For the listing below, output exactly the lines from the line with "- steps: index" up to and including the line with "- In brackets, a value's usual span", and no other lines.

>>>>>

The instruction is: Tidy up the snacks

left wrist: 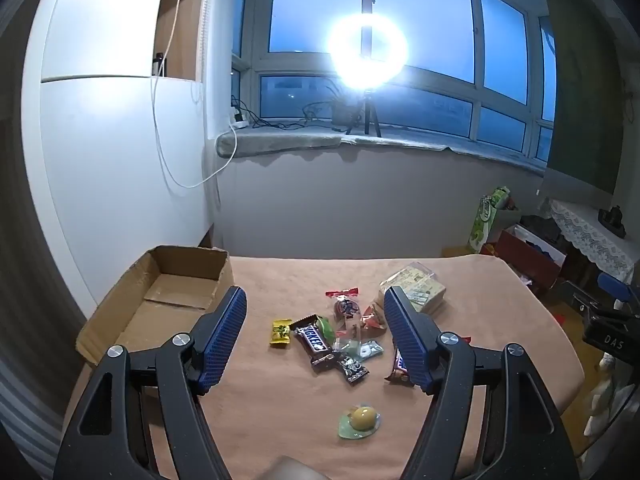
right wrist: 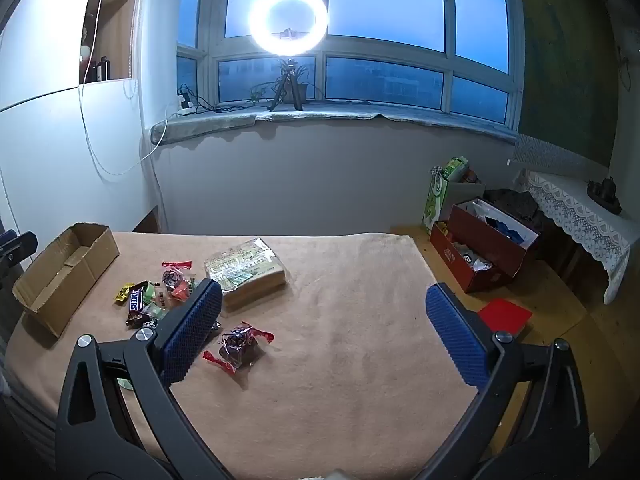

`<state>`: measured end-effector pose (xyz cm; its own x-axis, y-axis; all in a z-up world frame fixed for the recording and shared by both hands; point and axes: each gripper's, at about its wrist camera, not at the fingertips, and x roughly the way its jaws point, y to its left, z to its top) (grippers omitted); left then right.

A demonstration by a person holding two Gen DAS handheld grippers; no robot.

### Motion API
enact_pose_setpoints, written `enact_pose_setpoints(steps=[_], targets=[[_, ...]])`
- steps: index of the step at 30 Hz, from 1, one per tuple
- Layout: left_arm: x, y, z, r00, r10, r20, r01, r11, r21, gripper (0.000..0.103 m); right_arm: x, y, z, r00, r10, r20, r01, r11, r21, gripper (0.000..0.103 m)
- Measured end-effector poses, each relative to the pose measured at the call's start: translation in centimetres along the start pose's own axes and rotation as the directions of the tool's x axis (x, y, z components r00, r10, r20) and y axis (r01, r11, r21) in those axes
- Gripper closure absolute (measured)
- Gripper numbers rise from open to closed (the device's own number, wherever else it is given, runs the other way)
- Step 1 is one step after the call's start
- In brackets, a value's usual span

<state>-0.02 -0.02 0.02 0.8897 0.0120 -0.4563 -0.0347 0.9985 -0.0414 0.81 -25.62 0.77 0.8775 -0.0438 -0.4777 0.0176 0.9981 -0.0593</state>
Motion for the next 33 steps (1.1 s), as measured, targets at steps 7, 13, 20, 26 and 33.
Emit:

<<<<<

### The answer
- steps: index of the step at 30 Hz, from 1, one per tuple
- Layout: left_arm: x, y, z, r00, r10, r20, r01, r11, r21, gripper (0.000..0.103 m); right_arm: x, y, z, r00, r10, r20, r01, r11, r21, gripper (0.000..0.103 m)
- Measured end-effector poses, each relative to the pose measured at the call's start: translation in centimetres along the start pose's own axes and rotation as the directions of the tool's x axis (x, y, z components r00, r10, r20) and y axis (r01, r11, r21) in those axes
- Gripper closure absolute (measured)
- Gripper numbers rise from open to closed (the device's own number, wherever else it is given, runs the other way)
- Step 1 is one step after the call's start
- In brackets, a value's usual span

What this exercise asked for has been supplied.